◆ WORK ITEM: Would you please return the lines of the entries below starting at the line that has "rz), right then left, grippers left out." and ending at the line that has "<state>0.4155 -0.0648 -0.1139", both included, exactly as they are?

◆ Dataset items:
=== Section Start ===

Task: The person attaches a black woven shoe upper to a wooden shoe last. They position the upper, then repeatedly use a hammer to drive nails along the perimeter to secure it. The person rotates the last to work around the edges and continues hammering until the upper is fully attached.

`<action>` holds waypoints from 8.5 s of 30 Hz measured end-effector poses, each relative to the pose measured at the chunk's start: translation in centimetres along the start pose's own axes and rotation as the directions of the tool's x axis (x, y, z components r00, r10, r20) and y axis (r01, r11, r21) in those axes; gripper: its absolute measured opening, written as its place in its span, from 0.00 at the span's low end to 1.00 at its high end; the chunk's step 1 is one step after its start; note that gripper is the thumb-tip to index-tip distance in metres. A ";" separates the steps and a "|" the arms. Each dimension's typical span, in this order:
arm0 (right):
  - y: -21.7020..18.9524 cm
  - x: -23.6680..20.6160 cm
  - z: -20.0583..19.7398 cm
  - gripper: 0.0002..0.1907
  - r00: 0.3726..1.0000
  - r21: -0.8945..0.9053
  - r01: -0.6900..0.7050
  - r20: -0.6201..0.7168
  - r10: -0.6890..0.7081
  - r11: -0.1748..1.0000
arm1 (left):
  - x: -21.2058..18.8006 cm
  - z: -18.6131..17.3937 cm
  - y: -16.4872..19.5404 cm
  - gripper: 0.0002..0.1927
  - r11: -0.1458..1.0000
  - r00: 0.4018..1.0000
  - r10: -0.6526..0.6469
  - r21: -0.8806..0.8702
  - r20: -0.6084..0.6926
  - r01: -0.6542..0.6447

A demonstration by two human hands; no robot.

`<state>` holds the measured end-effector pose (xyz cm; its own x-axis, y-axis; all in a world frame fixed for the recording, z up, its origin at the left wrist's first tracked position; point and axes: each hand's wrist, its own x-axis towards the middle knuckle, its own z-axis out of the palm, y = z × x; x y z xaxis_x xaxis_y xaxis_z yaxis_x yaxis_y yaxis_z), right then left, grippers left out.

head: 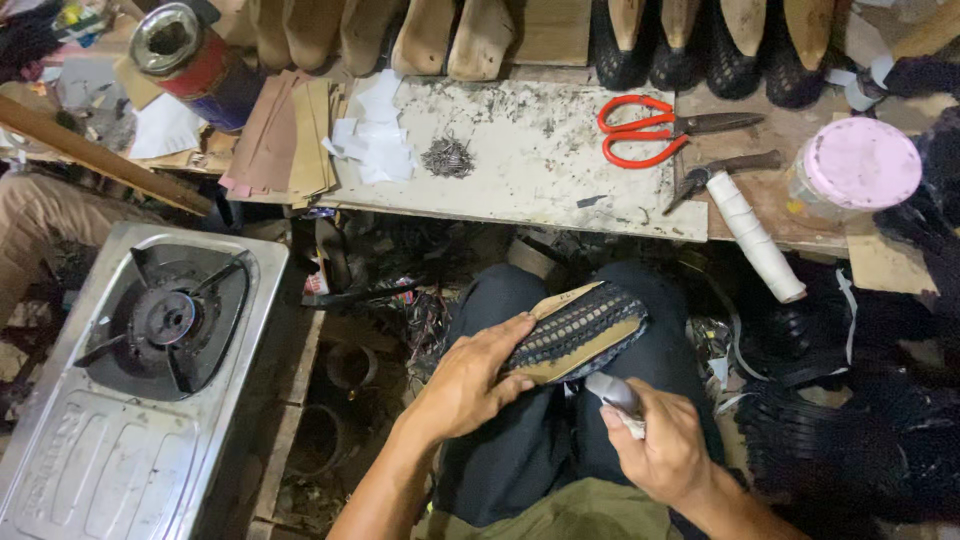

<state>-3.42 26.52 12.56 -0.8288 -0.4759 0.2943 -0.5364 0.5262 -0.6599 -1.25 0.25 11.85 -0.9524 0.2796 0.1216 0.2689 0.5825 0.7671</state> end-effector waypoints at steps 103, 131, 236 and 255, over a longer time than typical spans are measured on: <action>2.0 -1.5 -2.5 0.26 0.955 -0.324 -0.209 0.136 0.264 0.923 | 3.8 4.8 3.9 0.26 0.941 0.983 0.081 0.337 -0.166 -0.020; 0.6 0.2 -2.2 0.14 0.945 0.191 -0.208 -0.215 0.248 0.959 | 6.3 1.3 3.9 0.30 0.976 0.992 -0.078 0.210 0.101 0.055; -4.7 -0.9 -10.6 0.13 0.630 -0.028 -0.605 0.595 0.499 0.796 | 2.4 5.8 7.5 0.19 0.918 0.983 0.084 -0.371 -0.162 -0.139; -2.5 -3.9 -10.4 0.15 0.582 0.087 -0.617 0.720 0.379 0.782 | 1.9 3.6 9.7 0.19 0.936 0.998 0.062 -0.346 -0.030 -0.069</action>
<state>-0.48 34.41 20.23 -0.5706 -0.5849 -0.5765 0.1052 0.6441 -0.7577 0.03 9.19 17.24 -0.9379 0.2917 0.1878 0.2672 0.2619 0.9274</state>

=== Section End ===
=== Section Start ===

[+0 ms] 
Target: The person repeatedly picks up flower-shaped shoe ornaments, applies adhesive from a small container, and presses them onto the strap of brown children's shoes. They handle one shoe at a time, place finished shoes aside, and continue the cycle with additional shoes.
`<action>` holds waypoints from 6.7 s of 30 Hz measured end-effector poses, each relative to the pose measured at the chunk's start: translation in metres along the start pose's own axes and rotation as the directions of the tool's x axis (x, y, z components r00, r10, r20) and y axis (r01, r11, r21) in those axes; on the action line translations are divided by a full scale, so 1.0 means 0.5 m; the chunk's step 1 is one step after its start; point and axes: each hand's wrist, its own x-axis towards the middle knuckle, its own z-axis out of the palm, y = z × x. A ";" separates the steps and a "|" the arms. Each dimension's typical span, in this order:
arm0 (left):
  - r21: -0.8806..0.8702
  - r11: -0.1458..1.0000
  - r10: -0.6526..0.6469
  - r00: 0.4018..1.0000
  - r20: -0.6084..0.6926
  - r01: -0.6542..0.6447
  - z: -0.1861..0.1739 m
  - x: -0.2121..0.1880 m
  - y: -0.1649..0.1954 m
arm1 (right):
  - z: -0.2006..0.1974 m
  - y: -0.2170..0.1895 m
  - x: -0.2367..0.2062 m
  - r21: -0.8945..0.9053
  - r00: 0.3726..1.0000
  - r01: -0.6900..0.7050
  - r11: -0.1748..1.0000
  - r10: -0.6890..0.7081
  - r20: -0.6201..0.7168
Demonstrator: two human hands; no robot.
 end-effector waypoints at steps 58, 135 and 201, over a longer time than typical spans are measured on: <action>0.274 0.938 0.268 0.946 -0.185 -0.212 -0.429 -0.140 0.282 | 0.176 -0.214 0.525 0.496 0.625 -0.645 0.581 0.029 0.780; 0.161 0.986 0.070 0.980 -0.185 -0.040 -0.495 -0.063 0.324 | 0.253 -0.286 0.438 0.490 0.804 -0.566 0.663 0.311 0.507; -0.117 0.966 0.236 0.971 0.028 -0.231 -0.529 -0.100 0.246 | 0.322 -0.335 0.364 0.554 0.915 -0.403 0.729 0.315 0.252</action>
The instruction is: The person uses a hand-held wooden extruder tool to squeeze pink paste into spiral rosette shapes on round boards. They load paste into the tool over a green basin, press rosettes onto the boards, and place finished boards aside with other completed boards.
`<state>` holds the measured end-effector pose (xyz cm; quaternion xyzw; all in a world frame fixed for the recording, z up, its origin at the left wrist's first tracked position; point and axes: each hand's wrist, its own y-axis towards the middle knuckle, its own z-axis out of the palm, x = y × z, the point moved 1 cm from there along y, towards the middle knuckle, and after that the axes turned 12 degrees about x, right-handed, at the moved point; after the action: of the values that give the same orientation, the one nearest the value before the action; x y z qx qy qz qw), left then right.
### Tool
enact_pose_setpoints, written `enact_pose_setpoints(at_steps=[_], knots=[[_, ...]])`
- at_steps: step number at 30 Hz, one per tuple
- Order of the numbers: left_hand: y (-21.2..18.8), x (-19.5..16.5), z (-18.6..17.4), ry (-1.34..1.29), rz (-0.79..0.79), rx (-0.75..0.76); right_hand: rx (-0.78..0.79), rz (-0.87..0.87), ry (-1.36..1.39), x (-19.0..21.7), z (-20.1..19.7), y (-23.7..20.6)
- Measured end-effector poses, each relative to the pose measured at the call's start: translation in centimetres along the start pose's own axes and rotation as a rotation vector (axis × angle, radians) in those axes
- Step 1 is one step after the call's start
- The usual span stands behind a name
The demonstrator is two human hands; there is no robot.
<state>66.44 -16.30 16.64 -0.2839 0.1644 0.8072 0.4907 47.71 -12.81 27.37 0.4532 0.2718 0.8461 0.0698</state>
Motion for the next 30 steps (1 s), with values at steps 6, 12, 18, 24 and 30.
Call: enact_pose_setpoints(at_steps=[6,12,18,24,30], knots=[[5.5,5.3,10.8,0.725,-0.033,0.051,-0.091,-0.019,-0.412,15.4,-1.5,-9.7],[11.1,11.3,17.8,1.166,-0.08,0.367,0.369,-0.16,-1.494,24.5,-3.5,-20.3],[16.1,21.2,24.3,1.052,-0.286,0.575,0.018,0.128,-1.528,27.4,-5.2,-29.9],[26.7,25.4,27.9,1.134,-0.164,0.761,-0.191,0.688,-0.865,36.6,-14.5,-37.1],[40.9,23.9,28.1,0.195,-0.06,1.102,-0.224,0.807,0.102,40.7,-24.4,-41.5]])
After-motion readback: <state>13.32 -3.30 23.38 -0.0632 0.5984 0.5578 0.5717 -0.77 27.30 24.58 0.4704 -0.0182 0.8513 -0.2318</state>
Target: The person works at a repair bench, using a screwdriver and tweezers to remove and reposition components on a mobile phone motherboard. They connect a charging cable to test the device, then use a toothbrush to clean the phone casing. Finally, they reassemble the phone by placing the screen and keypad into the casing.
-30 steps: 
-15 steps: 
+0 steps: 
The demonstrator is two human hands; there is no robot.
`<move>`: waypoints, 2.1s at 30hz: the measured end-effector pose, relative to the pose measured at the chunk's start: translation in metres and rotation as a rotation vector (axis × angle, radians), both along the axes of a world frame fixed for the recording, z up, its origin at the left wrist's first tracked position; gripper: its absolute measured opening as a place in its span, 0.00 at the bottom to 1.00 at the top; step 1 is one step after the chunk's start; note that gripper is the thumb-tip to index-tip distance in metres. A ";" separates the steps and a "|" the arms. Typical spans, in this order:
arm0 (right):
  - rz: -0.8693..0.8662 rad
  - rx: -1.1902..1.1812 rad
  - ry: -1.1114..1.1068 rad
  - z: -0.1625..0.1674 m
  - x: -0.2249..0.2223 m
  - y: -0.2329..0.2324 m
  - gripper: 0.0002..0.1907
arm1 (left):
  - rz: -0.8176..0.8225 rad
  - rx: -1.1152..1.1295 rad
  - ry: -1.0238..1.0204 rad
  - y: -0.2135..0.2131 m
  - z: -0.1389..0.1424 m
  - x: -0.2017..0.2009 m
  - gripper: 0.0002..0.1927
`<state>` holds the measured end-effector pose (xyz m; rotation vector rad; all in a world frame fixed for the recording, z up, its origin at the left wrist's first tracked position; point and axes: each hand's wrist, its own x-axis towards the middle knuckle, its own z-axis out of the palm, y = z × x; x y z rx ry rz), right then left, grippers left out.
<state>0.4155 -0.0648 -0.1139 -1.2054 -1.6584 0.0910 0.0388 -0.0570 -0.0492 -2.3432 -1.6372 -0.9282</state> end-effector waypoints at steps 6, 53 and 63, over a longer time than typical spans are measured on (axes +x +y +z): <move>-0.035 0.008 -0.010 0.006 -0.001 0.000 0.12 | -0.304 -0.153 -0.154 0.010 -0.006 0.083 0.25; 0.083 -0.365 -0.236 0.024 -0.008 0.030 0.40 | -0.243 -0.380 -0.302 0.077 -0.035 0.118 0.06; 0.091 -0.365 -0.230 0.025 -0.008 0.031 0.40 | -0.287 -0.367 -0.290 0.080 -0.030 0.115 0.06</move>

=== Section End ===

◆ WRITTEN RESPONSE:
`<state>` holds the measured end-effector pose (xyz m; rotation vector rad; all in a world frame fixed for the recording, z up, its origin at the left wrist's first tracked position; point and axes: each hand's wrist, its own x-axis towards the middle knuckle, its own z-axis out of the palm, y = z × x; x y z rx ry rz), right then left, grippers left out.
<state>0.4155 -0.0648 -0.1139 -1.2054 -1.6584 0.0910 0.0388 -0.0570 -0.0492 -2.3432 -1.6372 -0.9282</state> end-effector waypoints at steps 6, 53 and 63, over a longer time than typical spans are measured on (axes +x +y +z): <move>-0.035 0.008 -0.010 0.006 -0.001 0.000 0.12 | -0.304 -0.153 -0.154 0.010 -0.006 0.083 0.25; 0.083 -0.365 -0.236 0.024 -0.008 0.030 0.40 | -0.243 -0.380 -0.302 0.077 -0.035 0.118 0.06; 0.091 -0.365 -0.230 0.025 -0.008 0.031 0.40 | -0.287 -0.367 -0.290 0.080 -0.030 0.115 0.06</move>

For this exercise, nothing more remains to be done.